When Madison Kennard (Trisha Echeverria) returns to her home town after an eight year hiatus, a certain sense of harrowing anxiety is in the air. Estranged from her family, her mother’s passing prompts the reluctant visit in order to sell the house and get her affairs in order. Memories of an unsettling upbringing are overwhelming making the appearance a challenge to cope. Lindsay, (Jessica Salgueiro) her childhood friend soon arrives on the scene offering support and opportunity to catch up. Together they decide to have a get together with the old gang and tensions seemingly begin to lift gradually. While engaged in a few c**ktails to loosen up, that one overbearing, nosey individual that seems synonimous with such gatherings makes his way into the attic where a Ouija board is found.
Curiosity consumes the group as Lindsay leads the séance of forbidden trying to channel unknown entities into the atmosphere. Unexplainable events begin to arise, one after another until Lindsay is ultimately possessed. Madison meets a paranormal author in the town’s book store Andrew Porter (Colin Paradine).
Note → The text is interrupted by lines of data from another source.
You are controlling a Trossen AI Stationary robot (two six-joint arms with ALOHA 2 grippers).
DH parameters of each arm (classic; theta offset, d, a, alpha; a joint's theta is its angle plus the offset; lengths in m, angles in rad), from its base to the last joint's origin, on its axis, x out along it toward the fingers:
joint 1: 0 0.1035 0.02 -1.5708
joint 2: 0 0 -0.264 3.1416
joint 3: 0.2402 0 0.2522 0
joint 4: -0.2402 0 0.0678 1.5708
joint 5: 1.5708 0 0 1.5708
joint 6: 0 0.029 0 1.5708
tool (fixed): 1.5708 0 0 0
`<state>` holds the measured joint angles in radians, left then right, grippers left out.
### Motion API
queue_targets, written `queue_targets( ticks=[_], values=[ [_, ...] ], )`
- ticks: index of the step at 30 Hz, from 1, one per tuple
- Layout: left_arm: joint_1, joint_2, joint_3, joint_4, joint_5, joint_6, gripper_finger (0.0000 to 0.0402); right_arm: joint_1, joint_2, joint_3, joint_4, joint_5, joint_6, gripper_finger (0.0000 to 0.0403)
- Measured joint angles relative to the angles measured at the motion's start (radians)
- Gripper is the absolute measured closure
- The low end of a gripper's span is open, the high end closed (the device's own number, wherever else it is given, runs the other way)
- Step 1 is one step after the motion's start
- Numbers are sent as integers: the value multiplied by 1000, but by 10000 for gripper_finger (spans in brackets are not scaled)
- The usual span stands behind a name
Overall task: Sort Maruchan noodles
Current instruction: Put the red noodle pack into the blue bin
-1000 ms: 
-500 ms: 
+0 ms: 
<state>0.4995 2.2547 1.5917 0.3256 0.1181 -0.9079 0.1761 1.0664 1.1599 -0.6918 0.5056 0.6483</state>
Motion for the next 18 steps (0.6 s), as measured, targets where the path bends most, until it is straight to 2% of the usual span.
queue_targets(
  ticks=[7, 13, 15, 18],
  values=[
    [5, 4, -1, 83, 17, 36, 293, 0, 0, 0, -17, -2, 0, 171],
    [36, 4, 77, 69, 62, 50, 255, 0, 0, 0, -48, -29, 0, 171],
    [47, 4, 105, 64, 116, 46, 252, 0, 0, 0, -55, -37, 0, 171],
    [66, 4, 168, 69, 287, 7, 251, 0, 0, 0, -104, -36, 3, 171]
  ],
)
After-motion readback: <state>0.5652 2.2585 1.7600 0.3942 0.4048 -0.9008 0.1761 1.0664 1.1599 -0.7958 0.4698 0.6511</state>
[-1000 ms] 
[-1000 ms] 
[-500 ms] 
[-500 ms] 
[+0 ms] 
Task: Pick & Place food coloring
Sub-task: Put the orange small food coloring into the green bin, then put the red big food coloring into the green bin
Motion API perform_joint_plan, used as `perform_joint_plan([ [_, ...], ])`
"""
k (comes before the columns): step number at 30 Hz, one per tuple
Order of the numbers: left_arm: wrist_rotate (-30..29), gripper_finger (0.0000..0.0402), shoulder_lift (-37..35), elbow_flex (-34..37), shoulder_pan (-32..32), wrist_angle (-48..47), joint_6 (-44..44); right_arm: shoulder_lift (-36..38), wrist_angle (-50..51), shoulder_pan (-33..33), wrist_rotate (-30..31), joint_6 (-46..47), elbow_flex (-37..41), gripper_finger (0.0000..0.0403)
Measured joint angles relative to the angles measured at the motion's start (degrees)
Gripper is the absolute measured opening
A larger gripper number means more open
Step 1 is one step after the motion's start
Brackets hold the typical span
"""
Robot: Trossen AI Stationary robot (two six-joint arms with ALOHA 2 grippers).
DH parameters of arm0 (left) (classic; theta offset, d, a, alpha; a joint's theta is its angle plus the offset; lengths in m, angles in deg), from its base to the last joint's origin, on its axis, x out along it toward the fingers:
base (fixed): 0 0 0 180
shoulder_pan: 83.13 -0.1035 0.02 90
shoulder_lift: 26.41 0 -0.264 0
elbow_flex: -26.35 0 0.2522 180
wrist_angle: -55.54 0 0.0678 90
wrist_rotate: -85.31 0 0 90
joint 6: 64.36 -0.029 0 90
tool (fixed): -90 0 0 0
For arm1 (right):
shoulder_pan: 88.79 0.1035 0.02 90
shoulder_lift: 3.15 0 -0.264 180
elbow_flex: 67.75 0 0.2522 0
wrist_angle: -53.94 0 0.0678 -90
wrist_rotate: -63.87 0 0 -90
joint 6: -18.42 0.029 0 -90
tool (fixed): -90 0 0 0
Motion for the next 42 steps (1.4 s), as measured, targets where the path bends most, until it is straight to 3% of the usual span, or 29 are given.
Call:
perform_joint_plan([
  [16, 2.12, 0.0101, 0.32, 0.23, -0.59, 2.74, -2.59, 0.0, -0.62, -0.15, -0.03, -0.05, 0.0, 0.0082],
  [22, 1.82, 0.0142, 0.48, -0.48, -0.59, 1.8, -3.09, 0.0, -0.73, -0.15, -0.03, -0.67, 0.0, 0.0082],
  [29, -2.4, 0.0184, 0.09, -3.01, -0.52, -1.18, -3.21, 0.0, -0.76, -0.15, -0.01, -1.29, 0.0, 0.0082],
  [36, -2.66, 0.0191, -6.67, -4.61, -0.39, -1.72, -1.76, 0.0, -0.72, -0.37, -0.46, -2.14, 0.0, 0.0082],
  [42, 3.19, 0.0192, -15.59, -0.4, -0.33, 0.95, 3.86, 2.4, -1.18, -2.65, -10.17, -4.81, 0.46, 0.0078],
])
Together they unite to find a way to exorcise the evil lurking within the Kennard home and save their friend from an eternity of hellfire, brimstone and demonic possession.
Directed by: Manuel Da Silva
Starring: Trisha Echeverria, Jessica Salgueiro, Colin Paradine, Malcolm McDowell
DaSilva’s second cinematic endeavor is innovative, original and welcome gateway unto pulse hammering terror. Where so many other releases of contemporary nature are fixated on the remake, yet another zombie tale or an overly saturated vampire angle The Unleashed is a fresh, intriguing brainchild of an ancient practice and ritual.
Our tale begins in the 19th century where a psychic hag is visited by an aristocratic type figure searching for answers into the unknown. The blind medium utilizes her one of a kind ‘talking board’ warning her visitor of inevitable doom. Unearthly forces make their presence known. As the man departs in haste, he deciphers a code written from the board to leave immediately. His curious nature eclipses sound judgment as he steals the hand crafted talking board, a foreshadow of things to come.
The cinematography is crisp, visually esthetic, focusing on shadow and hues to highlight varying degrees of tension. Our audience is carried upon a journey of rising suspense delivered with subtle finesse. The influences of John Carpenter are evident as the viewer’s imagination is enticed depicting raw fear in what we don’t see or anticipate lurking around the corner.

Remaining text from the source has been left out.